# Book Raffle - In Search of Robert Millar



## eldudino (30 Aug 2009)

I'd recommend this as a read to anyone. Great book. Names into a hat and I'll pick them out when I get back from holiday in a couple of weeks time.


----------



## Steve Austin (30 Aug 2009)

me me me !!!


----------



## montage (30 Aug 2009)

Oh go on then


----------



## trustysteed (30 Aug 2009)

ta!


----------



## addictfreak (30 Aug 2009)

I'll give it a go. Chuck my name in!


----------



## ComedyPilot (30 Aug 2009)

My name too please.


----------



## Tynan (30 Aug 2009)

Tynan!


----------



## Panter (31 Aug 2009)

Please


----------



## MrRidley (31 Aug 2009)

Yes please.


----------



## Sh4rkyBloke (31 Aug 2009)

Me too, please!


----------



## eldudino (31 Aug 2009)

eldudino said:


> I'd recommend this as a read to anyone. Great book. Names into a hat and I'll pick them out when I get back from holiday in a couple of weeks time.



EDIT:

I reckon there'll be enough in the hat by Thursday this week so the draw will take place then.


----------



## eldudino (3 Sep 2009)

And the wiiiiiiiiner iiiiiiissssssssssssssssssssssssssssssss...............

*Trustysteed*

OM me your details and I'll get it in the post. Might be next week/week after I'm afraid as we're going on holiday and time may a bit tight to get down the PO. 

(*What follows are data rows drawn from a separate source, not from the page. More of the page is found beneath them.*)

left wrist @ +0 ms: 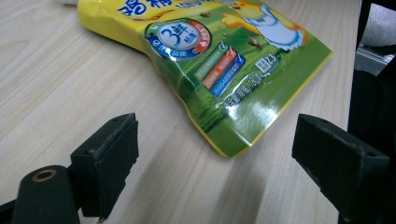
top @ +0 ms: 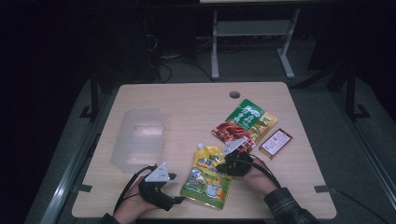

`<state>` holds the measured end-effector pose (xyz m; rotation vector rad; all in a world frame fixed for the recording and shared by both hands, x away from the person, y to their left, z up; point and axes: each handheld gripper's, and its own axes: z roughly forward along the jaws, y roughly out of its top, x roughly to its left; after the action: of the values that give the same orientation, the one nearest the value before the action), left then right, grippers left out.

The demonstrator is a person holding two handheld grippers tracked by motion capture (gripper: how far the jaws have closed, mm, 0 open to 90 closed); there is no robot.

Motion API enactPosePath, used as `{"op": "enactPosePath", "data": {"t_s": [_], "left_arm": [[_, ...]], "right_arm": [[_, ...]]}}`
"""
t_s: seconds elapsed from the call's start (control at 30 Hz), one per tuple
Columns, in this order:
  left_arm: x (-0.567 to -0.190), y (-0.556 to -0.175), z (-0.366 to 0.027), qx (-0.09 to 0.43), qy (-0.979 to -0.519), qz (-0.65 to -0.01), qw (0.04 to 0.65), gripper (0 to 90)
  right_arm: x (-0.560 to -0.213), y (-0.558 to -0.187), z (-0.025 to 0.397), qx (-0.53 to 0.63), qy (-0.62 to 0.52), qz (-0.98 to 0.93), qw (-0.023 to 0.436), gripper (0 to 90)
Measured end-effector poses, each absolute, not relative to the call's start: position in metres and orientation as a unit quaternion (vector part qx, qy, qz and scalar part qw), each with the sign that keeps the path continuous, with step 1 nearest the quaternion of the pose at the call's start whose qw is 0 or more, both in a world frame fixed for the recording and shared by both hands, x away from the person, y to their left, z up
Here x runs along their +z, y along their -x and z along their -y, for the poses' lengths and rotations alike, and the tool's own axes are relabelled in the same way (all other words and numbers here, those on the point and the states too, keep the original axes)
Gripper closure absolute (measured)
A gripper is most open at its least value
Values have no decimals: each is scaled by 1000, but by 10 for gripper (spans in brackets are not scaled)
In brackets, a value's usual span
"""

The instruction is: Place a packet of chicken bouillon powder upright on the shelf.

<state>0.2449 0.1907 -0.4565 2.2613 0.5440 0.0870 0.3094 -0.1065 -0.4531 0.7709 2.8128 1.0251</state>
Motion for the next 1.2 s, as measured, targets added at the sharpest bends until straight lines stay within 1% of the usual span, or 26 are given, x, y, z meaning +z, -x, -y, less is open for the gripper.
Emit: {"op": "enactPosePath", "data": {"t_s": [0.33,0.53,0.63,0.73,0.9,1.0,1.1,1.2], "left_arm": [[-453,-246,-190,33,-882,-227,411,139],[-447,-249,-184,32,-879,-231,415,139],[-442,-254,-178,37,-877,-240,415,139],[-439,-258,-168,37,-877,-241,415,139],[-438,-265,-156,35,-875,-254,411,138],[-439,-273,-148,31,-873,-269,405,138],[-442,-279,-140,26,-873,-274,403,138],[-446,-287,-130,22,-876,-278,393,136]], "right_arm": [[-451,-281,116,325,-239,-915,23,897],[-452,-270,121,327,-240,-914,14,897],[-447,-268,129,342,-250,-906,22,885],[-443,-267,139,354,-263,-897,32,797],[-441,-262,154,362,-287,-885,54,574],[-440,-259,165,365,-300,-879,67,501],[-442,-256,176,367,-312,-873,74,451],[-445,-252,186,365,-324,-870,76,425]]}}
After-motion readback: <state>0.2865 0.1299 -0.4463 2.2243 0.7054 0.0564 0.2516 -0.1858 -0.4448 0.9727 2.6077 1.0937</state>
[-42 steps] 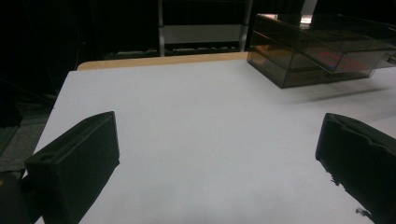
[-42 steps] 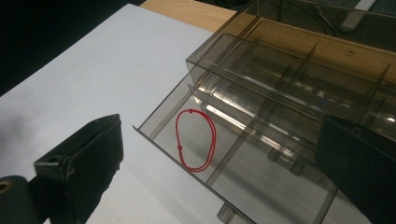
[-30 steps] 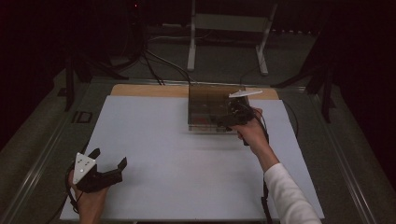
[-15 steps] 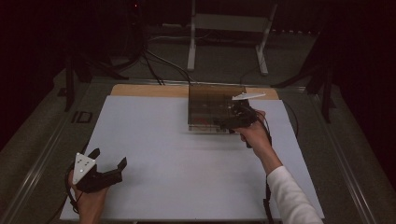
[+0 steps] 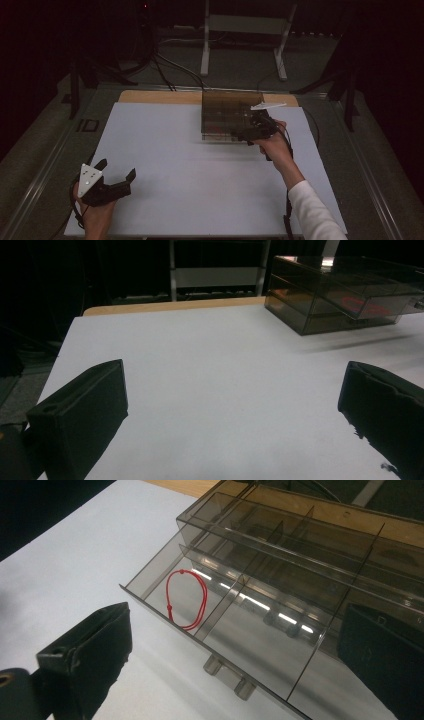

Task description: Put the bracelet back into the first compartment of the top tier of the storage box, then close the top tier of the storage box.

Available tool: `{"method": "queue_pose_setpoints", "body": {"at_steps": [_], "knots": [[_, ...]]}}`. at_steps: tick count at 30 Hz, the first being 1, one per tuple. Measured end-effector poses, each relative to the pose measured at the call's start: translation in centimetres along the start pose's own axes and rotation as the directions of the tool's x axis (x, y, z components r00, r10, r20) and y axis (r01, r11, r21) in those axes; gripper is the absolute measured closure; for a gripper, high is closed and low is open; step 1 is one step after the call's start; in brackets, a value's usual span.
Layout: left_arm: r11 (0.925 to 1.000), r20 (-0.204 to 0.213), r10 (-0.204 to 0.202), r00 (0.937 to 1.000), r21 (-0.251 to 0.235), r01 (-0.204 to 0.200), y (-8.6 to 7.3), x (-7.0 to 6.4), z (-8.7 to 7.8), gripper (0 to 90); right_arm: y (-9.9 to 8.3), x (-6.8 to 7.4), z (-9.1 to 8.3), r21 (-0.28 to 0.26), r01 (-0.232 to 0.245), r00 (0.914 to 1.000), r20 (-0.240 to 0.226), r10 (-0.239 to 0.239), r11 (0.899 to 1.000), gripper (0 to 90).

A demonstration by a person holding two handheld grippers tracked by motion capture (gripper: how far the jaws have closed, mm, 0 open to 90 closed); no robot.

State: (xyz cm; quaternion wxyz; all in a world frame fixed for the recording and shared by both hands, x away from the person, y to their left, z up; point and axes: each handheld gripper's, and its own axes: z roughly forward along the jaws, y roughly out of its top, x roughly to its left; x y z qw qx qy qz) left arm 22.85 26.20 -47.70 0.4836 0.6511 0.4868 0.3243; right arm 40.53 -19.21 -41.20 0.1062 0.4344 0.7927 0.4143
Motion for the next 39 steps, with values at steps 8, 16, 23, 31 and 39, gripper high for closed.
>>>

First loser was Panter, second loser was ComedyPilot, just in case Trustysteed gets so excited that he's won that his head explodes and it needs to be offered to someone else.


----------



## ComedyPilot (6 Sep 2009)

eldudino said:


> And the wiiiiiiiiner iiiiiiissssssssssssssssssssssssssssssss...............
> 
> *Trustysteed*
> 
> ...



And if Panter get's a sudden case of amnesia and forgets his CC log in then it's mine, all mine, mwhaa, mwhaa.


----------



## trustysteed (14 Sep 2009)

Thanks! Sorry about delay. 

PM sent with details if still available.


----------



## trustysteed (6 Oct 2009)

any news on this book?


----------



## eldudino (7 Oct 2009)

trustysteed said:


> any news on this book?



Yup, I'm sorry but it's still in my draw desk!  I'll get it in the post asap!


----------